Онор все еще не пробудилась полностью, и защитный дух Лизы Джонсон, обеспечивавший сокрытие личности Онор, все еще был слишком сильным. Только одна вещь заставит Онор пробиться через этот темный лабиринт в ее собственном уме, чтобы снова взять под контроль свою жизнь. Родители, которые любили ее достаточно, чтобы отослать ее, а не видеть, как ее возвращают в исследовательский центр. Родителям еще предстояло связаться с Джонасом, а Онор еще недостаточно проснулась, чтобы полностью вспомнить.

У Кэт никогда не было родителей. Ни матери, которая любила ее и плакала за нее, ни отца, который неустанно искал ее или изучал лица каждой женщины ее возраста, надеясь увидеть потерянного ребенка.

Эта встреча, как и все битвы, в которых она сражалась в последние годы, обойдется без Грэма. Он не мог включить ее даже в планы или встречи, касающиеся ее защиты или ее жизни? Что могло заставить ее представить, что он поможет ей с этим? Он не будет.

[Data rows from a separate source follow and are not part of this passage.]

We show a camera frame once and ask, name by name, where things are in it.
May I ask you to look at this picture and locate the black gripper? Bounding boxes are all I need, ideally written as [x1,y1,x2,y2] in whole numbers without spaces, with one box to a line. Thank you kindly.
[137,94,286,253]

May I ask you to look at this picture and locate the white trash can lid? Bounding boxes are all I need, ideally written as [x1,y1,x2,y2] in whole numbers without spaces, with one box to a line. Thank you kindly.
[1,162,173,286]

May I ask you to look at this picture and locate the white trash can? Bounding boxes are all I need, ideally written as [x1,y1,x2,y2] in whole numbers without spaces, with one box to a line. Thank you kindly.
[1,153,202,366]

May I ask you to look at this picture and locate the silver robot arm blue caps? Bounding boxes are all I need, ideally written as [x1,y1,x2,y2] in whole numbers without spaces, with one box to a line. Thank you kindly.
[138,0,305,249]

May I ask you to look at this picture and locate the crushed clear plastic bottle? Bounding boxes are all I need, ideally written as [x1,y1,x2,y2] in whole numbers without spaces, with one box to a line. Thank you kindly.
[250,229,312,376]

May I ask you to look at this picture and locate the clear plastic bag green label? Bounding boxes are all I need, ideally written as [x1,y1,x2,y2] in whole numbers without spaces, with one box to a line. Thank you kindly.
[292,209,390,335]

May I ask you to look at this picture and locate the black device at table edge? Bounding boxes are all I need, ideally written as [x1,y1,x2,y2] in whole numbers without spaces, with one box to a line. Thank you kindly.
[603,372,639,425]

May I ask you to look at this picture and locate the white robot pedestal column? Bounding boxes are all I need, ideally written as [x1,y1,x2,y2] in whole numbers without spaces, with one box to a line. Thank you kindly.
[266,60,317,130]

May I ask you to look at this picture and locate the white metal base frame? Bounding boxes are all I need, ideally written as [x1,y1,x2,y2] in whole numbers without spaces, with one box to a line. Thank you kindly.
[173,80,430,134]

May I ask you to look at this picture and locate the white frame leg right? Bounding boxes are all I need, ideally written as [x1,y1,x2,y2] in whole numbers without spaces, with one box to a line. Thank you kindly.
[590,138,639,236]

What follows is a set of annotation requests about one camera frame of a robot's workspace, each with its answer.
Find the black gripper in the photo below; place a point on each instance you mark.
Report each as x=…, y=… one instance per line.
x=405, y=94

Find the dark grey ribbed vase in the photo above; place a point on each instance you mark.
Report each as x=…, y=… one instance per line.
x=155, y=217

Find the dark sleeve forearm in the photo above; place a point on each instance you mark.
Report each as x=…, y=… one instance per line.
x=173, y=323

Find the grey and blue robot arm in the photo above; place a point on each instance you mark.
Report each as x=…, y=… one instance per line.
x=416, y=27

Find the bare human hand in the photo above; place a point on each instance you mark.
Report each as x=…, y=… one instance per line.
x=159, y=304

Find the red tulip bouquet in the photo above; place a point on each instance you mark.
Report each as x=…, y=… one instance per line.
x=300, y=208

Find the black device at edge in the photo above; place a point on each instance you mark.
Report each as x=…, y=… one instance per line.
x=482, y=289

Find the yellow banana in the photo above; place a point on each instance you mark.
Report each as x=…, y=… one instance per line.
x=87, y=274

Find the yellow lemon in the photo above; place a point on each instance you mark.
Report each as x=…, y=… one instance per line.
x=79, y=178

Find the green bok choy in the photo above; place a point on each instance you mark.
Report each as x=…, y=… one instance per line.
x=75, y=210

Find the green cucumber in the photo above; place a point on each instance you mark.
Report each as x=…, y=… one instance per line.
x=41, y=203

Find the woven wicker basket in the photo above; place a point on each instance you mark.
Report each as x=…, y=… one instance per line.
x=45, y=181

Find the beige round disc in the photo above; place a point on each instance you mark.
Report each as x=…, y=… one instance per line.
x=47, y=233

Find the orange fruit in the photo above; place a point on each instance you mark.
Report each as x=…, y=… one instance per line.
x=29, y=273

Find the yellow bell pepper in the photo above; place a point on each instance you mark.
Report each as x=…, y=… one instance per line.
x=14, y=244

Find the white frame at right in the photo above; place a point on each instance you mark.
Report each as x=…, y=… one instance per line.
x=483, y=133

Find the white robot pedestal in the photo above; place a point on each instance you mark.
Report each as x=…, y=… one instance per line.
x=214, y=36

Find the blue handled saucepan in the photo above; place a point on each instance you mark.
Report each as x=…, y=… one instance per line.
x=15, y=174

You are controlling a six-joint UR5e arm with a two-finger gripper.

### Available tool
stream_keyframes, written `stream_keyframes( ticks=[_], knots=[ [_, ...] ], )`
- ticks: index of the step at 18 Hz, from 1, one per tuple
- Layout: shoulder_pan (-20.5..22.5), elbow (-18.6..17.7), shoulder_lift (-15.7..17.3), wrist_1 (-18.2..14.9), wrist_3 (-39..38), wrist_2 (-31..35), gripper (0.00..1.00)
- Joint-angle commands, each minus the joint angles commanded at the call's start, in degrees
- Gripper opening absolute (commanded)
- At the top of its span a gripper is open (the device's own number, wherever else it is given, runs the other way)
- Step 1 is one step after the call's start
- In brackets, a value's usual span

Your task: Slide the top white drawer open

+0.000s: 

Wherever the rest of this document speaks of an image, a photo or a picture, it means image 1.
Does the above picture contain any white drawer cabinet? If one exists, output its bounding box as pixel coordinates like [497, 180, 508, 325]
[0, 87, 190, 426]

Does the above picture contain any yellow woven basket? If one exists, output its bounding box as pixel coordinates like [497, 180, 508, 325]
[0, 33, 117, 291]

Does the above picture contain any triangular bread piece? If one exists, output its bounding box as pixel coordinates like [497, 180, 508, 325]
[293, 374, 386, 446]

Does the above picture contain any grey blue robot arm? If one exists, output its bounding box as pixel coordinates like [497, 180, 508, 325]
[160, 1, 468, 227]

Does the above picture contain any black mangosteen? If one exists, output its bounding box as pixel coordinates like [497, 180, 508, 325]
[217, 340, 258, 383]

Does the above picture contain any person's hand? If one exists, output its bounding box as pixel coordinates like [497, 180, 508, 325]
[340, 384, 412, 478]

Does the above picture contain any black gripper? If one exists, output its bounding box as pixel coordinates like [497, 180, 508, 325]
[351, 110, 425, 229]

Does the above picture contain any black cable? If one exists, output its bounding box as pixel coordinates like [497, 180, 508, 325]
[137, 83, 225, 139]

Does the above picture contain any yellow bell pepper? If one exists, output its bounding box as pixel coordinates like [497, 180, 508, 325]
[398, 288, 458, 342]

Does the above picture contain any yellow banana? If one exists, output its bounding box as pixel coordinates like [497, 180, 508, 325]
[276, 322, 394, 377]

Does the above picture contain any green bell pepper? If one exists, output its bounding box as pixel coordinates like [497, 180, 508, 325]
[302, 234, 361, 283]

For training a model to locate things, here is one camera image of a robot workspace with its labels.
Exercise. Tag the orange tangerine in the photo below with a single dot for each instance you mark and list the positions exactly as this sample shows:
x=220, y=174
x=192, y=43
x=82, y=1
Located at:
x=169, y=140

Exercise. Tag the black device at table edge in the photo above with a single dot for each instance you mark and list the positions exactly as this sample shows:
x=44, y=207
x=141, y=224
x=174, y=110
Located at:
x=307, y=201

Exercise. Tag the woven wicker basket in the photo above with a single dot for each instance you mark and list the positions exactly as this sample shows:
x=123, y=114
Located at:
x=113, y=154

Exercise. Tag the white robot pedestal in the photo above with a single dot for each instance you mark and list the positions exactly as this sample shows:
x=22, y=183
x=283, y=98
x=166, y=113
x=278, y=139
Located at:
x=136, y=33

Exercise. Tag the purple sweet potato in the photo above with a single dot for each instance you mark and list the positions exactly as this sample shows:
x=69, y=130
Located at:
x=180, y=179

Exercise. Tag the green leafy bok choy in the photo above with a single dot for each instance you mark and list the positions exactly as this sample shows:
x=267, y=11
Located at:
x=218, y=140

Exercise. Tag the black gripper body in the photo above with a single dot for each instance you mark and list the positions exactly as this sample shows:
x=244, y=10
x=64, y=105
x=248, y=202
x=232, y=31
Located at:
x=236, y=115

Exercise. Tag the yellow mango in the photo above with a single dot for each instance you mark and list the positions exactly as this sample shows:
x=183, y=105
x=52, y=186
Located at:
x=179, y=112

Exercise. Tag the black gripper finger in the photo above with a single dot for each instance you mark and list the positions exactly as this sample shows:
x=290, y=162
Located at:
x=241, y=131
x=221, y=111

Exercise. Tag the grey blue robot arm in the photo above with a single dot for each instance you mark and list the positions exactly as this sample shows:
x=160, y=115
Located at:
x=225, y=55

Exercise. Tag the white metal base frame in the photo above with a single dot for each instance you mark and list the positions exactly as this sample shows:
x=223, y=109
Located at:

И если бы он это сделал, единственное, за что она торговалась с генералом Робертсом, она бы никогда не увидела. Документы, которые доктор Беннетт представил о возвращении Гидеона и тестах, проведенных в то время, когда он был там. Что-то изменило его. Это изменило его настолько сильно, что, как он говорил, иногда он чувствовал, что утонет в крови.

Чтобы понять свою пару, понять, почему с ним стало так тяжело, ей нужно знать, что произошло, когда его вернули в исследовательский центр. Что создало чудовище, которое свирепствовало в течение многих лет после его побега, и что позволило ему обрести здравомыслие?

Она знала все остальное. Каждое движение, которое он предпринял с тех пор, как исчез в ту ночь, когда спасал ее и Джадда от солдат, сопровождающих их к месту убийства. Она знала о каждом шаге, сделанном в прошлом году. Но что произошло в центре в течение года, когда доктор Беннетт держал его, она понятия не имела. Джонас не расскажет ей. Если бы Орин знал, он не рассказал бы ей. Но генерал Робертс мог получить эту информацию. И у нее было что-то, чего он хотел достаточно сильно, чтобы принести это ей. Дочь, которую он и его жена никогда не переставали ждать.

Женщина, которую мир знал, как Лизу Джонсон была ребенком Онор Робертс, подруга Кэт потерялась в ритуале навахо, который украл ее воспоминания, ее самобытность, на годы – так много лет, что она, будучи ребенком, возможно, даже не существовала. Но то, кем она была для своих родителей, кем были ее родители, никогда не будет потеряно, подозревала Кэт. И, возможно, это было все, что позволит Онор вернуться в ее собственную жизнь и полностью занять свое место рядом с ее парой.